■ Work to complete ■
The response should repeat word for word every line below from the one with "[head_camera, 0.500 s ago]" to the one with "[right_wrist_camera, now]", inclusive, and nothing else; leave pictures out.
__________________________________________________
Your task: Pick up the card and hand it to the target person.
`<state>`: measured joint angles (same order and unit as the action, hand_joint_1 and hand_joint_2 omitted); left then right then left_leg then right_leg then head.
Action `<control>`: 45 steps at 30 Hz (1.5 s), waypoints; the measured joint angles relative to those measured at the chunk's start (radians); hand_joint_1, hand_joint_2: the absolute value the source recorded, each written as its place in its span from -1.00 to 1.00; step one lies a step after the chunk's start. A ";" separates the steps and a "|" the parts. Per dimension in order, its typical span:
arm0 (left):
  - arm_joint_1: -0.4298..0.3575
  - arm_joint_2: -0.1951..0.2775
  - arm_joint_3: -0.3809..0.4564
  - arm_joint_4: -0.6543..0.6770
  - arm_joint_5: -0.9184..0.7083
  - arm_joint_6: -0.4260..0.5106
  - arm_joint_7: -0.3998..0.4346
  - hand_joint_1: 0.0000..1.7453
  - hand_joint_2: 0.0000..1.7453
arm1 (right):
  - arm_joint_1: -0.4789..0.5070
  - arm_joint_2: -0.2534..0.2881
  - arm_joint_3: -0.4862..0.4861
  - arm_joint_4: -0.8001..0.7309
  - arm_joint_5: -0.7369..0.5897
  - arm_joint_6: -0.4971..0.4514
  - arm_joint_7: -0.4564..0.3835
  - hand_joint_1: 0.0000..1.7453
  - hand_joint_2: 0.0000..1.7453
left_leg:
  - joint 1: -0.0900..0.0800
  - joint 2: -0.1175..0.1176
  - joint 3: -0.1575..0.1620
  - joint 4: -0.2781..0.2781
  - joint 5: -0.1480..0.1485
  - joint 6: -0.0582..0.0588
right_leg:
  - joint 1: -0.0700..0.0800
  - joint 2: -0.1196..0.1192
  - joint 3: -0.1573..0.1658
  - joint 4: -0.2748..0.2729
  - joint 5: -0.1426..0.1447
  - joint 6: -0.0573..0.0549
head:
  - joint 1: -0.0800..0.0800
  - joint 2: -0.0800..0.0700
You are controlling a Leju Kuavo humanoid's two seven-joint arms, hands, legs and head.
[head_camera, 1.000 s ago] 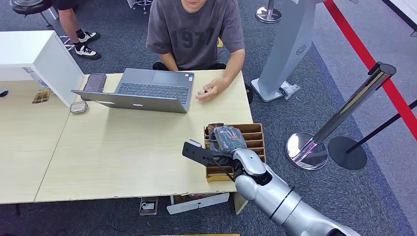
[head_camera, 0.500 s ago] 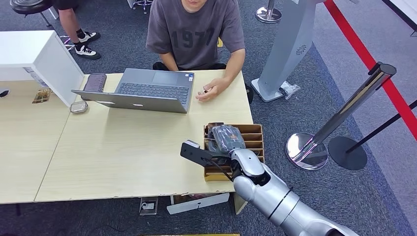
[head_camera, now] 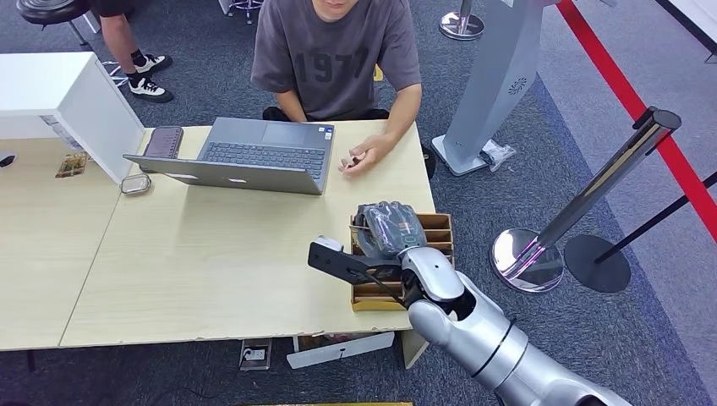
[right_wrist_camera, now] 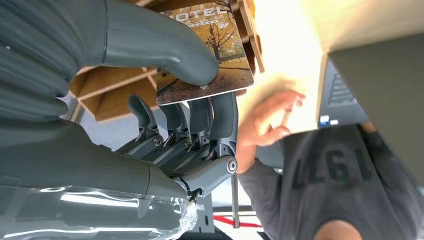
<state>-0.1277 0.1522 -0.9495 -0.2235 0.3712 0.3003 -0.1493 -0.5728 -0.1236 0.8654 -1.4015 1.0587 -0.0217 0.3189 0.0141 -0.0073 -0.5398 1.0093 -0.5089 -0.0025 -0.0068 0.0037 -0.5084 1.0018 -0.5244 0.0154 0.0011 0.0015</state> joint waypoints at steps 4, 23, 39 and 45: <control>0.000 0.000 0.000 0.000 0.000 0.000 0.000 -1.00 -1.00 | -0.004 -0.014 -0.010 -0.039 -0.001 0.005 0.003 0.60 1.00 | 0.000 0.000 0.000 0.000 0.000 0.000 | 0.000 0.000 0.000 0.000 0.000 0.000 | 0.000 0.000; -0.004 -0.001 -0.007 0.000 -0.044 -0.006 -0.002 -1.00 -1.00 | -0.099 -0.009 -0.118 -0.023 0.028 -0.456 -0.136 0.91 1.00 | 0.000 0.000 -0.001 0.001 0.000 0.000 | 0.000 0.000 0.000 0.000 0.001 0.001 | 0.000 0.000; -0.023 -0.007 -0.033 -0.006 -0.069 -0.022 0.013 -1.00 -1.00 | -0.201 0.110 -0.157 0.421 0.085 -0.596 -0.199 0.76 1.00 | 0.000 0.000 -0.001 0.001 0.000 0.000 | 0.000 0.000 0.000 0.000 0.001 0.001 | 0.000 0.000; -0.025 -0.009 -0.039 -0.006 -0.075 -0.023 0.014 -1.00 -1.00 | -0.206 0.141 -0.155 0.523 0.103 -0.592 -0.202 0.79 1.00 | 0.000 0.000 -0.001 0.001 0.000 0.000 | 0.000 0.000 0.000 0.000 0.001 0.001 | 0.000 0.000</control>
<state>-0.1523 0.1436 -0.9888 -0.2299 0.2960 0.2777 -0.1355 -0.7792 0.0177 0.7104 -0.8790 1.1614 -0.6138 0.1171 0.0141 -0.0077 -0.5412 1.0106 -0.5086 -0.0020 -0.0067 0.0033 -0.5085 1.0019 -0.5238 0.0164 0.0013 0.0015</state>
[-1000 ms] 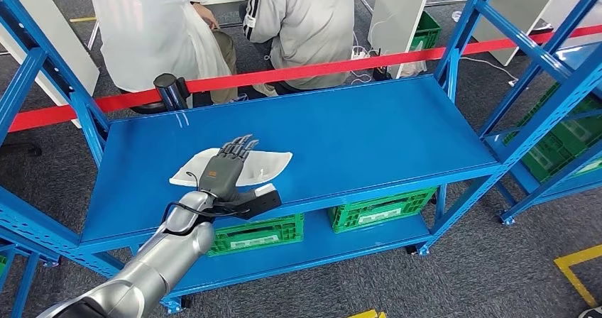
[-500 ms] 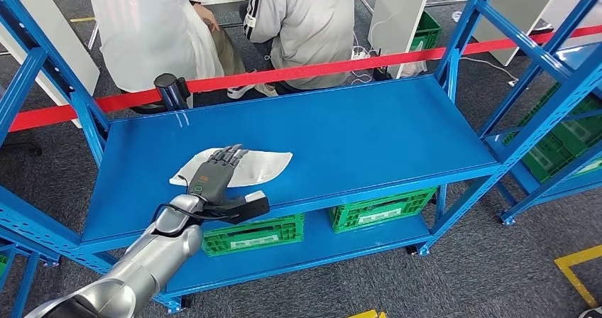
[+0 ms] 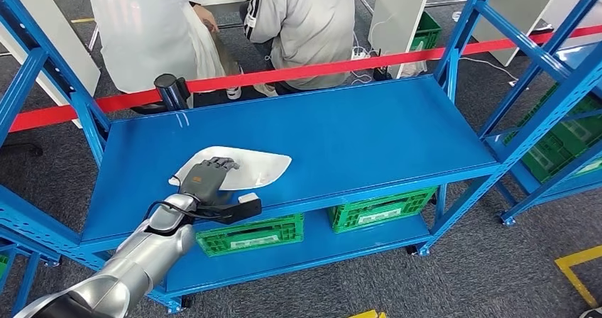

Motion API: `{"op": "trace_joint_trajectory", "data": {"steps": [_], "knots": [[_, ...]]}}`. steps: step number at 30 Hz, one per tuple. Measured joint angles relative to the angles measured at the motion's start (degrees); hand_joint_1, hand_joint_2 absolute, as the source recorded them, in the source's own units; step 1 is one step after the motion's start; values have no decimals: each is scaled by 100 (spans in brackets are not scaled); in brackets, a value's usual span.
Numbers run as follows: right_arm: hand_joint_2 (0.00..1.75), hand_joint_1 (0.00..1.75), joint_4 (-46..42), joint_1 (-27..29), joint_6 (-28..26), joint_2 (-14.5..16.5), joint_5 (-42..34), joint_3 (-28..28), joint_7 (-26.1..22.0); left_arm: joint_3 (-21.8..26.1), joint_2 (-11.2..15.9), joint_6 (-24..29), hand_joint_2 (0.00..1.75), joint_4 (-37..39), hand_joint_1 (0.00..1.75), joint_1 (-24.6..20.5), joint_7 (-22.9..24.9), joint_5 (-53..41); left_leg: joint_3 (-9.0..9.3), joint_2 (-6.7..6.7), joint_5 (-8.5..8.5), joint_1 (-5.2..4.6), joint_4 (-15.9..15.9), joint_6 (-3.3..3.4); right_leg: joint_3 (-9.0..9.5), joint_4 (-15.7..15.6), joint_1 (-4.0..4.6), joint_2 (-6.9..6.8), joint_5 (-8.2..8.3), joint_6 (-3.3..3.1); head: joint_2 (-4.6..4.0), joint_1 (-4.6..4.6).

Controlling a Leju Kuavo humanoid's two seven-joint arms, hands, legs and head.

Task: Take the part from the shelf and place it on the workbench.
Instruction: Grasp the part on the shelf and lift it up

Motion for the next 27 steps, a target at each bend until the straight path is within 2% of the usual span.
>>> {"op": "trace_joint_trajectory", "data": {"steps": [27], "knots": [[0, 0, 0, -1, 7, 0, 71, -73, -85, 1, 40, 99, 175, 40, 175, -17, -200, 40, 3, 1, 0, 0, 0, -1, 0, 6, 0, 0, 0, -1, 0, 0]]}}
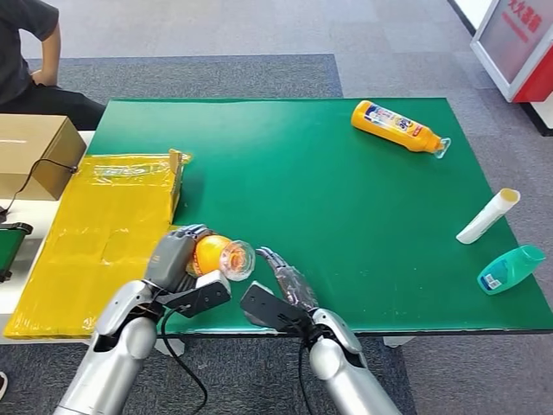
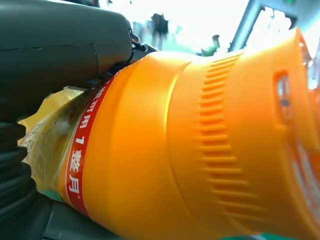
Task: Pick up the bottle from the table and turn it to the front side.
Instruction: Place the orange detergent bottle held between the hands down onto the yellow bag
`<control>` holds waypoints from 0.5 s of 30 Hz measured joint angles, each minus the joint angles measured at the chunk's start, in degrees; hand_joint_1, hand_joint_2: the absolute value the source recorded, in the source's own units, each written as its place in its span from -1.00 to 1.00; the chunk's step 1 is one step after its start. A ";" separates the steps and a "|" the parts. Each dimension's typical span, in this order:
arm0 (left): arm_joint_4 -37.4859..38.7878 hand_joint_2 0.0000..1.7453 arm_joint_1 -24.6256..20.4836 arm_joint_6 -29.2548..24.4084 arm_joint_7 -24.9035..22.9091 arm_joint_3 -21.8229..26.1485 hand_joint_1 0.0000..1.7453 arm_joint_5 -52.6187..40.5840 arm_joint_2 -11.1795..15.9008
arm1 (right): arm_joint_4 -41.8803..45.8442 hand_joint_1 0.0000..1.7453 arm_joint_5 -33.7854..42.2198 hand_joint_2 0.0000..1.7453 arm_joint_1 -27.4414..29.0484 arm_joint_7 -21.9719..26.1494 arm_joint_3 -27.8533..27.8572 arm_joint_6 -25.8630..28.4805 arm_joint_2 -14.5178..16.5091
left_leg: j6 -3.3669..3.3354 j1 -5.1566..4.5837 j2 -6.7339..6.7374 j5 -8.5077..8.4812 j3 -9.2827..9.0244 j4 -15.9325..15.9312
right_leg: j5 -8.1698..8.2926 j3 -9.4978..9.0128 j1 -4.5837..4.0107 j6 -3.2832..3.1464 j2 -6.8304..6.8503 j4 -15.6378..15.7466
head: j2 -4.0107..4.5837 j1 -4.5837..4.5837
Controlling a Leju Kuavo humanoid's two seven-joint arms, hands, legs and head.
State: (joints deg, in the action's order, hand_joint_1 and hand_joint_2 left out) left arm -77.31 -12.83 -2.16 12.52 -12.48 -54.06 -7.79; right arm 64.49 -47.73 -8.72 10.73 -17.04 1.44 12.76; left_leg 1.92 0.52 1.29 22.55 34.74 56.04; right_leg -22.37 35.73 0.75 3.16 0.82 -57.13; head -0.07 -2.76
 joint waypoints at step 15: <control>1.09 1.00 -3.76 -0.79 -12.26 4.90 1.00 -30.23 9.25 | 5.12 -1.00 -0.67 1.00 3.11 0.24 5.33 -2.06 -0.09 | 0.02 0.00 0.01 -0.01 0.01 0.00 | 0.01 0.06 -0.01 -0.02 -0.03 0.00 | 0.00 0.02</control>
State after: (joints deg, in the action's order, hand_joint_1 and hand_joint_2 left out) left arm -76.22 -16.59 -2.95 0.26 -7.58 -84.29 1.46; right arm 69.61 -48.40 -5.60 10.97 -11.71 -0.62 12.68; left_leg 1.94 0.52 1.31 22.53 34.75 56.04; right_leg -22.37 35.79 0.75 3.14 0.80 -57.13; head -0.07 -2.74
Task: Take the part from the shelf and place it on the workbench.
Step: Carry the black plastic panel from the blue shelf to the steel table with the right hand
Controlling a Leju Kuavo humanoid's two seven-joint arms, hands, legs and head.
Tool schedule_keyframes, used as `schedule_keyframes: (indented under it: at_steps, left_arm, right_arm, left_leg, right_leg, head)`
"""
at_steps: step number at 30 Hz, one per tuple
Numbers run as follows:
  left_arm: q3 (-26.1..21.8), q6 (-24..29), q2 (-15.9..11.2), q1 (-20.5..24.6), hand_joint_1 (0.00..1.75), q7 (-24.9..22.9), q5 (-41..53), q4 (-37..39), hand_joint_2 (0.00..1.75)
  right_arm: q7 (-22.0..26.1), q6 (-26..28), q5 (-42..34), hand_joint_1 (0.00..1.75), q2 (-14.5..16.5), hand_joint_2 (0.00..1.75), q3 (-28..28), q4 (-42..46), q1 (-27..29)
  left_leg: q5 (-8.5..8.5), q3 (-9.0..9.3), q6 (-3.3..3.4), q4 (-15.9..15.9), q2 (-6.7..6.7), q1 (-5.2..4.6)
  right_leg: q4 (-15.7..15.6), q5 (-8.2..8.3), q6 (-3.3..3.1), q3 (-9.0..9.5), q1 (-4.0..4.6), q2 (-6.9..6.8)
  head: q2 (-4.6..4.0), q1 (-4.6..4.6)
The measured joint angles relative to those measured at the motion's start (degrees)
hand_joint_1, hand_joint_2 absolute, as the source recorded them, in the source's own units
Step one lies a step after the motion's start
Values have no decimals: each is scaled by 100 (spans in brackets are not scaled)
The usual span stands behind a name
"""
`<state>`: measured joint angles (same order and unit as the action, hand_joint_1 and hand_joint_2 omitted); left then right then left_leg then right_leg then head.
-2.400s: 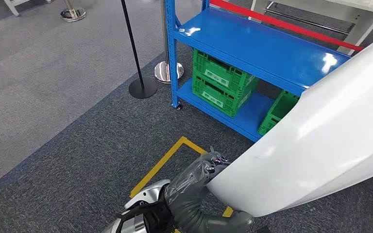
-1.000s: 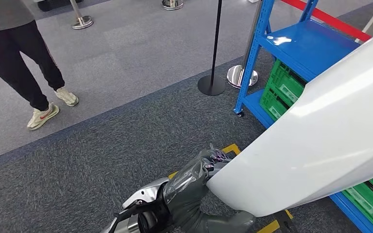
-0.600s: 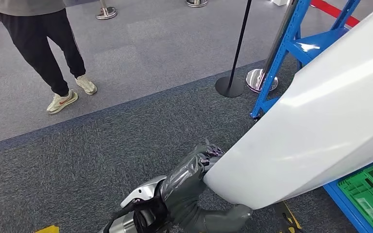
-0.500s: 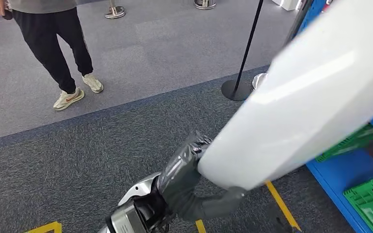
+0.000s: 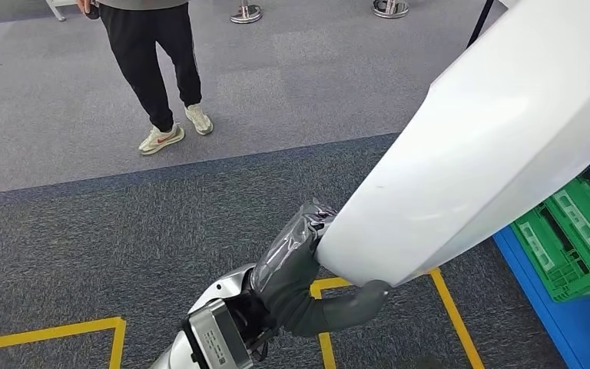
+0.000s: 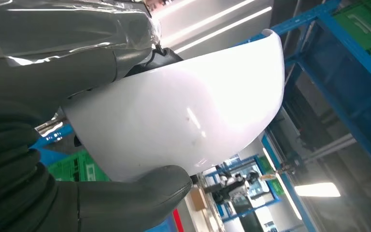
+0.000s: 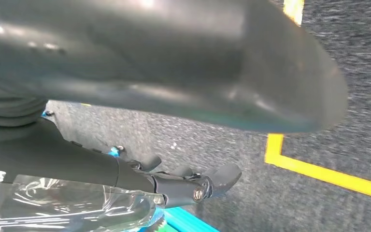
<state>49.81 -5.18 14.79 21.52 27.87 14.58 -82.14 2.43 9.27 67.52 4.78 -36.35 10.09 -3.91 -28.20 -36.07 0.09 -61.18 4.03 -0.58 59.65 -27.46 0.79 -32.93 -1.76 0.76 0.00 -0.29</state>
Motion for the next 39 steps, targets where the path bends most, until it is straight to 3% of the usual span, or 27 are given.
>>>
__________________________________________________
■ Task result ■
[head_camera, 0.500 s ago] 
[head_camera, now] 
[right_wrist_camera, now] 

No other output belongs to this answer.